▶ [Work instruction]: Your job is to print, exactly, the lines in the data below from the line with "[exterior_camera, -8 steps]" through the line with "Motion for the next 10", both included, and to omit any picture.

▶ [Record excerpts]:

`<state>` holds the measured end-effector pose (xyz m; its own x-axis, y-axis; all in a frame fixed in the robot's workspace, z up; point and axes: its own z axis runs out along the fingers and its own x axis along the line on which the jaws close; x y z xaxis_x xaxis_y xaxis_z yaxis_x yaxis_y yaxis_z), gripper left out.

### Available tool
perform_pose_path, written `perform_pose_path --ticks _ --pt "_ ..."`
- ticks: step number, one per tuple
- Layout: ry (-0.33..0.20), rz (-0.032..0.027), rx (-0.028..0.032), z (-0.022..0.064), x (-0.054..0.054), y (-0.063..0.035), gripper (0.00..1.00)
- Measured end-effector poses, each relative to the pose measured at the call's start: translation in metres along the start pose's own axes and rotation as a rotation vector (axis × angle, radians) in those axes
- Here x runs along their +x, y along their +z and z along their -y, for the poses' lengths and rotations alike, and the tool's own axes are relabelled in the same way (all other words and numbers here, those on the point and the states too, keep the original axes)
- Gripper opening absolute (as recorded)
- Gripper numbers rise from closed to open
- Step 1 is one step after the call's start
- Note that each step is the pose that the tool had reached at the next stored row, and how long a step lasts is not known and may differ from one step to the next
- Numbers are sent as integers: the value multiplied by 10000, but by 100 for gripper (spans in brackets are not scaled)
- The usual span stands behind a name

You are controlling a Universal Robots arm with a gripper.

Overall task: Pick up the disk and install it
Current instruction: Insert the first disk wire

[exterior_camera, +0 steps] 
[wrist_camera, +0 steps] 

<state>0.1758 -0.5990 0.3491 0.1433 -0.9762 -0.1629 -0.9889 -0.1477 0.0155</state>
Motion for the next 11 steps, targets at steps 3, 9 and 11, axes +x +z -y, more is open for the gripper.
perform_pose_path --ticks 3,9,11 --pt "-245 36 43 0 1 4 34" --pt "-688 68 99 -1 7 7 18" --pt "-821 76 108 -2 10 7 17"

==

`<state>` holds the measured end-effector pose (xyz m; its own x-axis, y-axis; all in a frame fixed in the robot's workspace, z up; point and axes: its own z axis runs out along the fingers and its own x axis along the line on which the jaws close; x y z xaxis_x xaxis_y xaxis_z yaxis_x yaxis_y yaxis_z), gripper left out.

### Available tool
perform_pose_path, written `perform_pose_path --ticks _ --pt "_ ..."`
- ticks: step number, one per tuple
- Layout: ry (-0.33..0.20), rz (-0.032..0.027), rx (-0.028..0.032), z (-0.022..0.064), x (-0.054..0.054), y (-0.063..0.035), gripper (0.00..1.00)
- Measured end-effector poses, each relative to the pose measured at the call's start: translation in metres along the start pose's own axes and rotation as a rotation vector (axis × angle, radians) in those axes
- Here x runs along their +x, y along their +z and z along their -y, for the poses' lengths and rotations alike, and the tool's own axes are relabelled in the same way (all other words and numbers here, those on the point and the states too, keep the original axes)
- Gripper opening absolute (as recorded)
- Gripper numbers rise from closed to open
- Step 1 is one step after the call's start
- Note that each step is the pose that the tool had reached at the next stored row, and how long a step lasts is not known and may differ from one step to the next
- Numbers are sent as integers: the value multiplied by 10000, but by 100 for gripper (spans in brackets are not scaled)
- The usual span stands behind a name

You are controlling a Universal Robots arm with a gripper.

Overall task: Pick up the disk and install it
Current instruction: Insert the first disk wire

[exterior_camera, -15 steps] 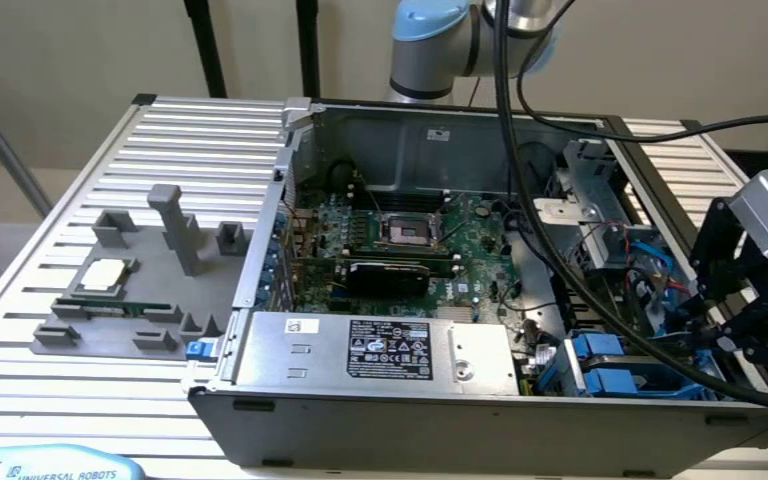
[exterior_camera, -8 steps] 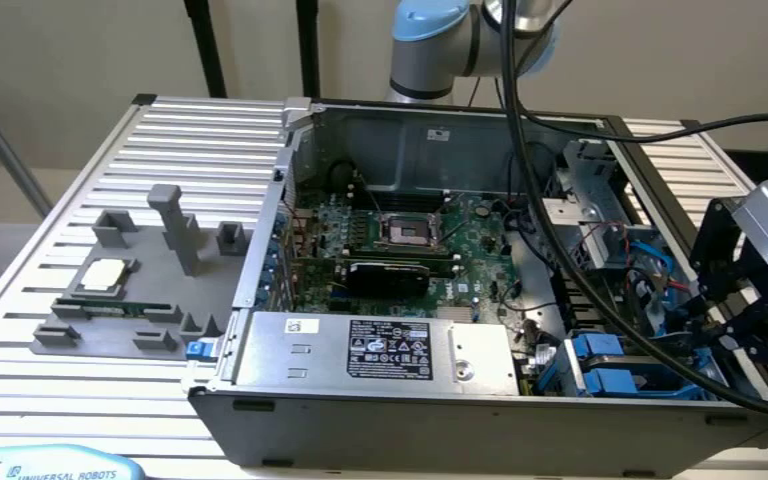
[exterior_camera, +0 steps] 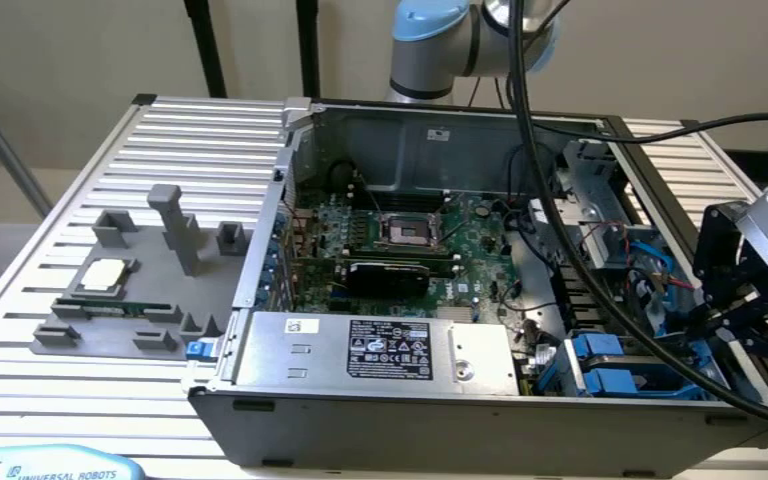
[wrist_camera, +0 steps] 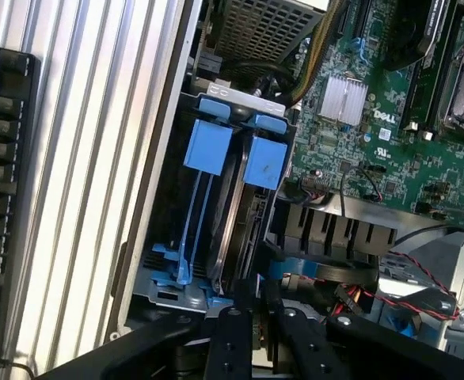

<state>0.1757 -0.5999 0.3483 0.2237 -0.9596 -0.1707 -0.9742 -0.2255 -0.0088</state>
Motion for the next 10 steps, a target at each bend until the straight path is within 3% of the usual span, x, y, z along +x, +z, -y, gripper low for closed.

▶ [Answer]:
[exterior_camera, -8 steps] 
[exterior_camera, +0 steps] 
[wrist_camera, +0 steps] 

<state>0.1757 -0.5999 0.3483 0.2237 -0.9596 -0.1707 -0.9742 -0.2255 -0.0088</state>
Motion for the next 10 steps, a target at each bend until the straight path is within 3% of the usual span, x, y, z along +x, +z, -y, gripper low for closed.

Besides this answer, nothing more is needed.